The IT industry likes to celebrate start-ups and small companies rising from nowhere to topple established giants, but large business customers have some requirements that can only be met by the big guys. One of these is global customer support. This is an area that requires experience, technology, and continued investment. The ability to provide 24x7 “follow-the-sun” support across all major time zones, in different languages, to solve customers’ problems, is one of the less-publicized feats of modern business. To do this well consistently across a range of highly sophisticated technologies is remarkable. The reality is that multinational customers, when they make buying decisions, pay very close attention to a supplier’s ability to support its technologies in the customer’s regional theatres, wherever they may be.
Technology companies tend to fall into one of three major categories when it comes to global customer support. Newer, smaller firms generally play in one or sometimes two geographies at first and focus on support in those regions, without needing to support customers globally (yet). Mid-sized companies that have signed on large customers begin to look for partners that can provide support services in their name across the globe. It’s prohibitive for most companies at this level to try to build out their own multinational field service force, so they need resellers, integrators, and third-party maintenance firms who can provide support and field service on their technology. The third category is the large OEM that has invested in and built out its own global services capabilities. Only a few current IT companies approach this level, including IBM and HP. Other large firms such as Fujitsu and Unisys have broad coverage as well. IBM and Unisys in particular have also acted as global service partners for smaller firms over the years.
Talk to anyone involved in the global support side of these businesses, and you find out how tough it is. Customers negotiate hard for service-level agreements that apply across geographies, with consistent pricing, even as the OEM’s face wildly different labor costs, working conditions, and talent pools in various locations. Even automation has to be applied carefully in different countries, as local preferences may prohibit remote monitoring, for example, or reject live chat in favor of telephone support or in-person meetings.
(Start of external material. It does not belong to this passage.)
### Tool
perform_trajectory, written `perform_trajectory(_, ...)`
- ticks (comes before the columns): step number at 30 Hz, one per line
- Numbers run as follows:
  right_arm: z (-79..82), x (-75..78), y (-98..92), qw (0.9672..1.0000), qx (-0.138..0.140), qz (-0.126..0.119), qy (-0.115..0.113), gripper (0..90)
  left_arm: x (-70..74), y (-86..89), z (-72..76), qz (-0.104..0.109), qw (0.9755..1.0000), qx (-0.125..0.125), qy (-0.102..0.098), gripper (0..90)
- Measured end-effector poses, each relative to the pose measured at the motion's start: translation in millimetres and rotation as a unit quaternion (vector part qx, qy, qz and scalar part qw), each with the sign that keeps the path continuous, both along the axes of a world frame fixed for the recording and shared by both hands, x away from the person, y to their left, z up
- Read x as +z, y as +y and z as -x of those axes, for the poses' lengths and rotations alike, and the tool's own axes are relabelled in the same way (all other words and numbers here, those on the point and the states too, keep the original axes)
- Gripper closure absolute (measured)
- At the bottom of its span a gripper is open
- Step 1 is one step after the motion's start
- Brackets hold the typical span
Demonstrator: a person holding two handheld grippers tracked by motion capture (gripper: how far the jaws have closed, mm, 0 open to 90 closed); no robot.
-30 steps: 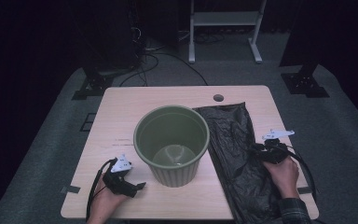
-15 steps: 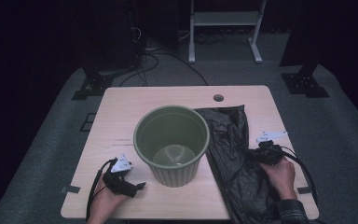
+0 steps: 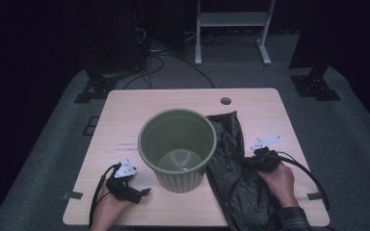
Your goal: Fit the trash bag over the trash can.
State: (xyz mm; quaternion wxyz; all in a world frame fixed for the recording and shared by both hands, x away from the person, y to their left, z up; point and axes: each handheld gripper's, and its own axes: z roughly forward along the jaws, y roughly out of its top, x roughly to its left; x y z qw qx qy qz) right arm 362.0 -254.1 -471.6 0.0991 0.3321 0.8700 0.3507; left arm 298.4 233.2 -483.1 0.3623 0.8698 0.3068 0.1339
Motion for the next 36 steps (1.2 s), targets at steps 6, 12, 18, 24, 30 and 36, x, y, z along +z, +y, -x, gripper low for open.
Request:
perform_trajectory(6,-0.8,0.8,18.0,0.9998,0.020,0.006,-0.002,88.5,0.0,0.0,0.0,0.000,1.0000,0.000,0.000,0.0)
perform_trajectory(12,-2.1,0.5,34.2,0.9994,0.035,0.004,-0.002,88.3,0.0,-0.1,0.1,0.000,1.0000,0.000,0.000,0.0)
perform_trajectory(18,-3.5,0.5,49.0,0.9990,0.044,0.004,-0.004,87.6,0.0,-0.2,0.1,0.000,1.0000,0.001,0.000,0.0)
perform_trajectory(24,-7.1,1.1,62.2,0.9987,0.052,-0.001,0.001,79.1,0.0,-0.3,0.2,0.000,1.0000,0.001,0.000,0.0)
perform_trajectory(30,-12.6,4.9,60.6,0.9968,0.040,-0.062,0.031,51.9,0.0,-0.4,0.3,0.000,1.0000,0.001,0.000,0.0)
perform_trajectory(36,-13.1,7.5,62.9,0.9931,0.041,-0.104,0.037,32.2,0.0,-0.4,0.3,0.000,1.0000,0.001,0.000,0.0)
The strategy of moving phone support to less expensive parts of the world has occasionally backfired when customers complain about not being able to understand or work with speakers who have a different native language (Dell, to note one example, was bitten by this problem in the mid-2000s). None of this is easy.
EMC Customer Support Builds Out a Global Presence
EMC has evolved from being a primarily North American business to now seeing ~40% of its revenues coming from business outside of North America. With a growing international business, the company has invested heavily in its global support infrastructure:
• EMC Customer Support Services (CSS), with 6,000 professionals, now offers services from 620 service locations in 152 countries globally.
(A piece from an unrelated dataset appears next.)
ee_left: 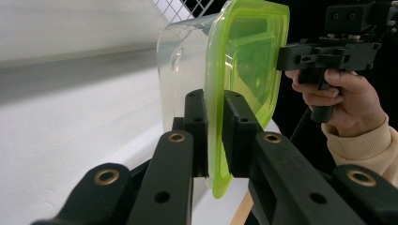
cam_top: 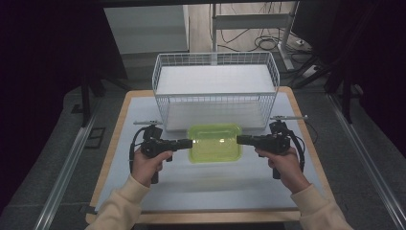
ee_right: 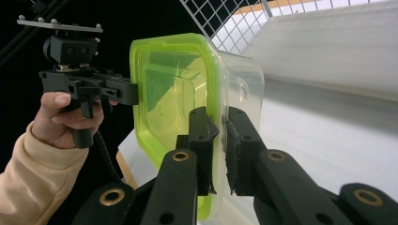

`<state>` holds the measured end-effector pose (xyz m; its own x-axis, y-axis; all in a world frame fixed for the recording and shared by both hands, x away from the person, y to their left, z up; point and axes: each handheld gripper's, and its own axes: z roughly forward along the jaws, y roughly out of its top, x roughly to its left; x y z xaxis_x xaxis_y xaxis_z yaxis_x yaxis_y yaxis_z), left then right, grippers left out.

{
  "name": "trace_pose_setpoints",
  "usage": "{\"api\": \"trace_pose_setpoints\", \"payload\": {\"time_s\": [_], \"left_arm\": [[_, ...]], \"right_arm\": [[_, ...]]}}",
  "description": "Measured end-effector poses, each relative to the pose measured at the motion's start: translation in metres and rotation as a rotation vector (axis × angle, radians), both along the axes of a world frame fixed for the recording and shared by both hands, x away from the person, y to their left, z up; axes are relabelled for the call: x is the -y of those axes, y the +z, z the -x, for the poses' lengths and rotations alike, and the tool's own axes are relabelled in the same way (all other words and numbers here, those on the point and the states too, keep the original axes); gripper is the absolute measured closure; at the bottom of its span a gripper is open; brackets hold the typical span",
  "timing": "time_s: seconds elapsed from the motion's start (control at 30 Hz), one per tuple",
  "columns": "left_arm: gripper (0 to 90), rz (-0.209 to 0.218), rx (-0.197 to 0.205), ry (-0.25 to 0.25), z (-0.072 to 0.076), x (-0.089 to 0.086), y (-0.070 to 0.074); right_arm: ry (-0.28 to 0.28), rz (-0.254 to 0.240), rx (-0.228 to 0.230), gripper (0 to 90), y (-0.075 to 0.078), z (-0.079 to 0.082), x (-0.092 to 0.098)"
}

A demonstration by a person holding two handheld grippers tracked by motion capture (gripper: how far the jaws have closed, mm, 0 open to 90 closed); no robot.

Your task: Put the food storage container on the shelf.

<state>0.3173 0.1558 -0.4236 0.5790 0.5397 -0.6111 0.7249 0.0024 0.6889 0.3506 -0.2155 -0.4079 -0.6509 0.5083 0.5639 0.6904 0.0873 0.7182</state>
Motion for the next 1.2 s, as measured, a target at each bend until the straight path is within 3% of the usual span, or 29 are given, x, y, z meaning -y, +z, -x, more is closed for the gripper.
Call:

• EMC has a direct service presence in over 50 countries.
• It operates eight Customer Support Centers and seven Centers of Excellence around the world.
• EMC’s global technical support teams also are backed by local support teams.
We expect to see OEMs invest more heavily global support capabilities, especially when revenue growth is expected to come mostly from developing countries in the next several years. If the industry will soon be made up of a few big players, as some predict, being able to support their customers globally will certainly be a competitive advantage, or a disadvantage if they can’t do the job.